Wypowiedzi pomeczowe
Artur Płatek: - Na pewno gratulujemy gospodarzom zwycięstwa. W pierwszej połowie więcej z gry miał Górnik, kilka dogodnych sytuacji. My mieliśmy dwie „setki” i jeśli chce się zaistnieć, to trzeba je wykorzystać. Dostaliśmy bramkę do szatni i w drugiej połowie zmieniliśmy system gry, efekt - kolejna niewykorzystana „setka” a powinna być bramka wyrównująca. Graliśmy wysoko, chcieliśmy odrobić, natychmiast poszły dwie kontry Górnika z których padły dwie bramki. 3:0 i później niepotrzebna strata Banaszyńskiego. Na szczęście dwie świetne interwencje zaliczył Kałużny.
Ryszard Wieczorek: - Dziękuję za gratulacje.

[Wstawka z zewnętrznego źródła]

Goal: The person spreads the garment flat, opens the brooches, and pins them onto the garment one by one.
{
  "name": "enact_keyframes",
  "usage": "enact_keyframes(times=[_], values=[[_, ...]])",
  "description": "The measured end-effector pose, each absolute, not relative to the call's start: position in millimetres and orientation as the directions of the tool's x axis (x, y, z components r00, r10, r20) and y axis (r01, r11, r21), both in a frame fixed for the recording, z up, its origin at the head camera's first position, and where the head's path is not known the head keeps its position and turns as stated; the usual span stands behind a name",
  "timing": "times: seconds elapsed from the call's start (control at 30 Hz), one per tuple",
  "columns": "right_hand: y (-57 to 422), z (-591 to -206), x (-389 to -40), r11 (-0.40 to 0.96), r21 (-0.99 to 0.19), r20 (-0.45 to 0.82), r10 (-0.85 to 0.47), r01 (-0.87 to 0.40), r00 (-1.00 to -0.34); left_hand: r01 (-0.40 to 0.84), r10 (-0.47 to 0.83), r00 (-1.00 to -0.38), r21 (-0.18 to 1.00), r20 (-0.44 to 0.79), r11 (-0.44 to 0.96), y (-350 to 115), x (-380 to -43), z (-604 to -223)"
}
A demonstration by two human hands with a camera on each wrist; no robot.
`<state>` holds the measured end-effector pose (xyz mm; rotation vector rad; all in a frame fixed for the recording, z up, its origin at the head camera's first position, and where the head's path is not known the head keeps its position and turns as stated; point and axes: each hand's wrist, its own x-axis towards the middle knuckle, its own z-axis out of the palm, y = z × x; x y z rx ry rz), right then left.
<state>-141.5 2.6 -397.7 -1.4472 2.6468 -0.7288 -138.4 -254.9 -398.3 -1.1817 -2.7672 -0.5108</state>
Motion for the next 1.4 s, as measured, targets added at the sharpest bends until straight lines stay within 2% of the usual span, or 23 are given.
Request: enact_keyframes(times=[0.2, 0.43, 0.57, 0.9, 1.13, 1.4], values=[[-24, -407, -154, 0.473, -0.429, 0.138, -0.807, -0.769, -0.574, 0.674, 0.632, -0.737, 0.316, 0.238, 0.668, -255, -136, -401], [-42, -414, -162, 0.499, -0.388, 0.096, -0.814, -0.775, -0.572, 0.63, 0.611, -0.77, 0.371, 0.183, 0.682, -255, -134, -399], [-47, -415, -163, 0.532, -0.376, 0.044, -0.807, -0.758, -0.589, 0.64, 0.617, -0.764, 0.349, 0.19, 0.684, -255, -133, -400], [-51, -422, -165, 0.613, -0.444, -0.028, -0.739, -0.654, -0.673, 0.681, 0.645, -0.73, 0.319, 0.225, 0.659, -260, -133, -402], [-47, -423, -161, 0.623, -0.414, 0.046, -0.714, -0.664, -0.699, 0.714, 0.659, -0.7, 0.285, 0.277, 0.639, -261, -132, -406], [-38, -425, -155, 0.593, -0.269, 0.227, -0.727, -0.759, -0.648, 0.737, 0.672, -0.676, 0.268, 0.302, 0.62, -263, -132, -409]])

Ostatnio było dosyć nerwowo, otoczka wokół Górnika dosyć gęstniała. Oczywiście brak zwycięstw w ostatnich spotkaniach był tego powodem. Wielu przewidywało problem, jednak jak pokazuje wynik, tego problemu nie ma. Muszę podziękować i pogratulować moim piłkarzom, że w tak ważnym i trudnym momencie potrafili rozegrać mecz bardzo spokojnie. Stworzyliśmy dużo sytuacji, tak to powinno wyglądać. Praca w Górniku, rozwój klubu i piłkarzy idzie w odpowiednim kierunku.
Tomasz Hajto (Górnik): Stworzyliśmy dzisiaj tyle sytuacji, ile żeśmy nie mieli w całym sezonie. To nieprawdopodobna rzecz. Szkoda żeśmy tego nie wykorzystali, że Dawid Jarka więcej nie strzelił, bo mogliśmy poprawić nasz stosunek bramkowy. Dominowaliśmy całe spotkanie. Od pierwszych minut było widać, że chcemy wygrać. To się udało. Zagraliśmy z żelazną taktyką i zaangażowaniem.

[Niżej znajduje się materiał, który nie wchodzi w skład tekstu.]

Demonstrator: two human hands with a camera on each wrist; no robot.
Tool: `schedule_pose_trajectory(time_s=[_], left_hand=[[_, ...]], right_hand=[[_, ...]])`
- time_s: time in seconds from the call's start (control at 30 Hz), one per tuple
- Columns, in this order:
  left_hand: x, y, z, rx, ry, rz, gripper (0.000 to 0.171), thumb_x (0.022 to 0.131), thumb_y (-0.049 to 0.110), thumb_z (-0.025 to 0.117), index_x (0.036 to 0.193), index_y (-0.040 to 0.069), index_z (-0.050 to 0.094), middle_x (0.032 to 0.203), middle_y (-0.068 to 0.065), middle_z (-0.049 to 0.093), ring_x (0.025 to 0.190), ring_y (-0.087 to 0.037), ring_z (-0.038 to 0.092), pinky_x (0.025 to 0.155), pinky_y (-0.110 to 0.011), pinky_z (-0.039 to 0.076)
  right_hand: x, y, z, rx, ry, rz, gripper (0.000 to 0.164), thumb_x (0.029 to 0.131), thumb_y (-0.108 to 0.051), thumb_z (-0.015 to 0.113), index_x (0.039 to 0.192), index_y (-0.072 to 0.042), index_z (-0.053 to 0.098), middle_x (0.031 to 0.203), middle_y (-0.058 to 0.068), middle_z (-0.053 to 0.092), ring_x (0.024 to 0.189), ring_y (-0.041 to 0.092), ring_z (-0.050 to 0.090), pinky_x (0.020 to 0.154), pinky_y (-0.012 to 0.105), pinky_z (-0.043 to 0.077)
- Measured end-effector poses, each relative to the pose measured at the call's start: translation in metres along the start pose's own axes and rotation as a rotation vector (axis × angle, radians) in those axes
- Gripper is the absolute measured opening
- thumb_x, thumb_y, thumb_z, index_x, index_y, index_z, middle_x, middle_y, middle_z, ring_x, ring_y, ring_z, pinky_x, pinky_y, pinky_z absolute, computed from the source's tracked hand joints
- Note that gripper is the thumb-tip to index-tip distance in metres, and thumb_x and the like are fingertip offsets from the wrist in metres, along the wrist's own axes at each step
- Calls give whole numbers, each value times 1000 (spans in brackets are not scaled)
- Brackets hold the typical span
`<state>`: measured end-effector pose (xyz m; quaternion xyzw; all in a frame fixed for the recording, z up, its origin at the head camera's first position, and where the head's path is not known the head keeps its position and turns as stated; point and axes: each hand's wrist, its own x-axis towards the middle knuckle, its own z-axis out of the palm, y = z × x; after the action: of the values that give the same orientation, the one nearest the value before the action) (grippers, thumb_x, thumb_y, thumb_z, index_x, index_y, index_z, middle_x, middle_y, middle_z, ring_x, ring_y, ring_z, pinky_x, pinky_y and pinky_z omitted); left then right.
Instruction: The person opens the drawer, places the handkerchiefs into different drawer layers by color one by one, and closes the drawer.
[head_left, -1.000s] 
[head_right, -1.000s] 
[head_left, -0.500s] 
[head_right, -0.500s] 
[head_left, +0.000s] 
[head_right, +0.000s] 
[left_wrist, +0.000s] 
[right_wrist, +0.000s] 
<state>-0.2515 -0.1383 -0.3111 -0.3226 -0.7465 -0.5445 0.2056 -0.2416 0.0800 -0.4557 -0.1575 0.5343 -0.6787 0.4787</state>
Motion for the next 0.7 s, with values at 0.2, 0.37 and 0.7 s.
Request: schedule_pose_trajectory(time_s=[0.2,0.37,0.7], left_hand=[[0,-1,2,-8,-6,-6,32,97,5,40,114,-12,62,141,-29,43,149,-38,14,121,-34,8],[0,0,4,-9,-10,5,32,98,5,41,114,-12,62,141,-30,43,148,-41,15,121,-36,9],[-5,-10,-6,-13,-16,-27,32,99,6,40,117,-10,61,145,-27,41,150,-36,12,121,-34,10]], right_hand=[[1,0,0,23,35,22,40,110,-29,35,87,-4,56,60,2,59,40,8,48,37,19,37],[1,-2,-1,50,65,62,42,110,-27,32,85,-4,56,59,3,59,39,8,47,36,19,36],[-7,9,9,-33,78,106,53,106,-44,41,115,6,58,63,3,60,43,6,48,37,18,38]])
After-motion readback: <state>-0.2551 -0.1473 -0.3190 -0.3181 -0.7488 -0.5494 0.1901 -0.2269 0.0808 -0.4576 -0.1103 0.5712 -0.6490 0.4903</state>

Dawid Jarka (Górnik): Brakowało mi bramki, żeby odblokować się i ten mecz na Cracovii mi w tym pomógł. Dziś było widać, że bardzo chciałem strzelić. Na początku było jeszcze trochę nerwowości, bo wiadomo liga i puchar to co innego, ale najważniejsze, że się udało. Myślę, że teraz będzie już z górki. Mogłem dzisiaj strzelić trzy bramki, ale spokojnie. Najważniejsze, że były sytuacje. Ja będę jeszcze solidnie trenował, by poprawić tą skuteczność, bo wiem że trochę zawiodłem.

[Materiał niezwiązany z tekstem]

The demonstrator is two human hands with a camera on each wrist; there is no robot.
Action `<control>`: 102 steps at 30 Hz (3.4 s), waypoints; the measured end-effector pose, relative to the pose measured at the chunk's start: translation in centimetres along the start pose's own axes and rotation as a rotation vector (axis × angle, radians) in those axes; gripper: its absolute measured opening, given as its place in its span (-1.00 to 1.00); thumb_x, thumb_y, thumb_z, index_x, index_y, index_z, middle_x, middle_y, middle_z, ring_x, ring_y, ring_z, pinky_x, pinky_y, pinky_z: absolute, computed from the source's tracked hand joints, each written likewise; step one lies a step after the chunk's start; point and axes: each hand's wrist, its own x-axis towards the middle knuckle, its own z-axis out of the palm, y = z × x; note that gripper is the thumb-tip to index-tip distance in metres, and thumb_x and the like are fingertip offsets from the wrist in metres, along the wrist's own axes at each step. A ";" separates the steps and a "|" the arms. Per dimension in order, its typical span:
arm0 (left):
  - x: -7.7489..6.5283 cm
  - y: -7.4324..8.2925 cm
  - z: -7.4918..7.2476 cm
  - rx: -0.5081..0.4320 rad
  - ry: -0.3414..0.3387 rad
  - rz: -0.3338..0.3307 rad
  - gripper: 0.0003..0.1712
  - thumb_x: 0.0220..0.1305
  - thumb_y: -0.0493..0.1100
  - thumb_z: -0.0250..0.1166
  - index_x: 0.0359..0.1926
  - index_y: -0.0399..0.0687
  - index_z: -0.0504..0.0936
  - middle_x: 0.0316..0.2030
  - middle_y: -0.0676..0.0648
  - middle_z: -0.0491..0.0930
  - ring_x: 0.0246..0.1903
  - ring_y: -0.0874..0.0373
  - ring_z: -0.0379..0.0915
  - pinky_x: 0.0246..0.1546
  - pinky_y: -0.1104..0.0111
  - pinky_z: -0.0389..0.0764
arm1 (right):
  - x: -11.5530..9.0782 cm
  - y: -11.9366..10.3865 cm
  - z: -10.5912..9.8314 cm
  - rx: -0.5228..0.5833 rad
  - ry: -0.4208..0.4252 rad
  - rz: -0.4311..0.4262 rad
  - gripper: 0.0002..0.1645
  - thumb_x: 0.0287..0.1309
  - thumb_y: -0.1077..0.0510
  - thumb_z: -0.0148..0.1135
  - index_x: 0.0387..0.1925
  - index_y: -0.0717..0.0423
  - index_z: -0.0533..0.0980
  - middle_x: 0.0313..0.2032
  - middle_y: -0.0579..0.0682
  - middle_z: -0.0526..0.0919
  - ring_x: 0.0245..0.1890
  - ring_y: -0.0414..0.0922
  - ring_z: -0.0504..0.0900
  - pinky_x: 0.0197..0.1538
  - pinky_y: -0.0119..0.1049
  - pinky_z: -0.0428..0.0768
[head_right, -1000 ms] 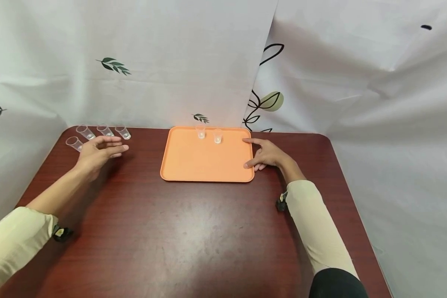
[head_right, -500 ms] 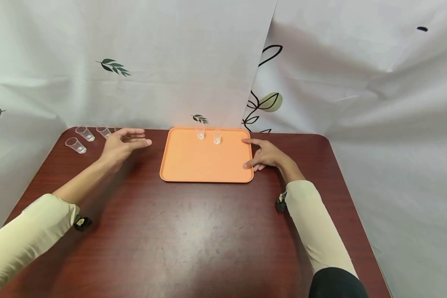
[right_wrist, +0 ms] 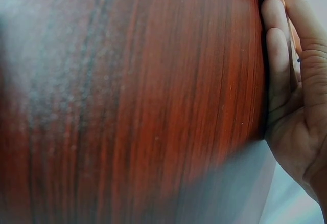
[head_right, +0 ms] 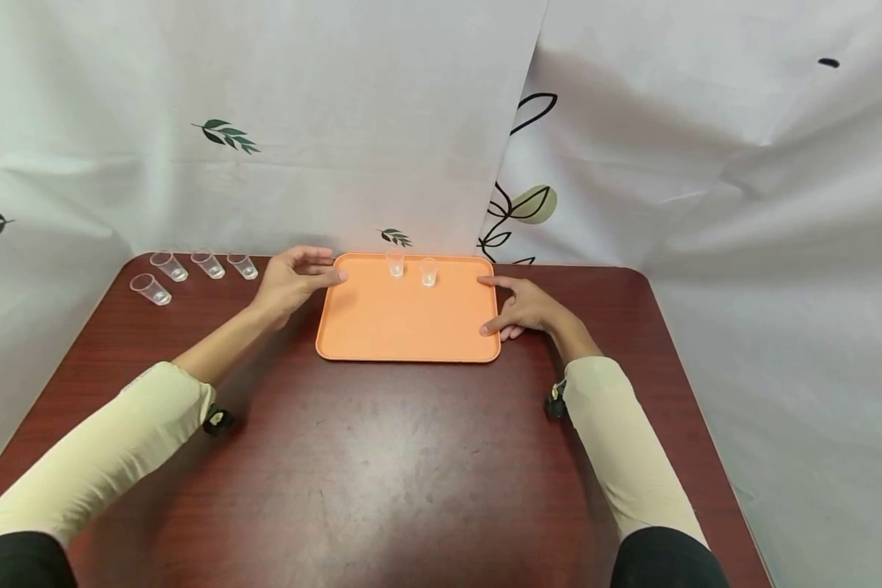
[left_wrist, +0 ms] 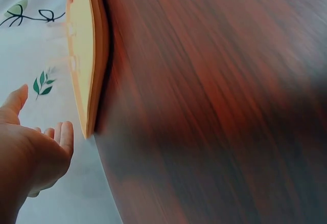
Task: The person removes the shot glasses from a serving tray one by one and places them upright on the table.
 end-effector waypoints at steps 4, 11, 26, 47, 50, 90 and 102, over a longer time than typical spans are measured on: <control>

Tomasz Zahorski (Górnik): Trener przed meczem wziął mnie na rozmowę i powiedział, że chce mnie ustawić z boku. Chcieliśmy zagrać ofensywnie i stąd ta decyzja. To nam wyszło, mieliśmy wiele sytuacji podbramkowych i o to chodziło. Dobrze mi się grało, choć grając na boku jest trudniej, bo bardziej pracuje się wtedy na drużynę.
Radosław Kałużny (Jagiellonia): Ostatni raz broniłem 15 lat temu. Wrażenia? Zaj..... ! 3:0 w plecy! Nie ma co wspominać. Leje nas każdy, kto chce. Szkoda mi tylko tych kibiców, którzy jeżdżą za nami wszędzie.
Vuk Sotirović (Jagiellonia): Mogę tylko przeprosić naszych kibiców za tą porażkę. Są z nami na każdym meczu, to nasz dwunasty zawodnik. Nie wiem co tu więcej mówić. W Sosnowcu po prostu musimy wygrać.
Zapowiedź meczu
Sobotnie spotkanie zabrzańskiego Górnika z Jagiellonią Białystok będzie dziesiątym w historii spotkań ligowych obu zespołów.
Po raz pierwszy Jaga zmierzyła się z Górnikiem 4 października 1987 r. i wówczas to rywale wygrali to spotkanie w stosunku 1:3. Rok później w maju to Jaga była zespołem lepszym i pokonała zabrzan 3:2. W kolejnych trzech pojedynkach pomiędzy tymi rywalami padał wynik remisowy (1:1, 2:2 i 1:1). W 1990 roku Górnik skromnie pokonał Jagę 1:0. Dwa lata później padł kolejny remis - 2:2. 20 czerwca 1993 roku po raz kolejny lepszy okazał się rywal, który pokonał żółto-czerwonych 3:2. W roku ubiegłym w Białymstoku padł remis 1:1.
Miejmy nadzieję, iż jutro Jaga poprawi swój stosunek zwycięstw z Górnikiem.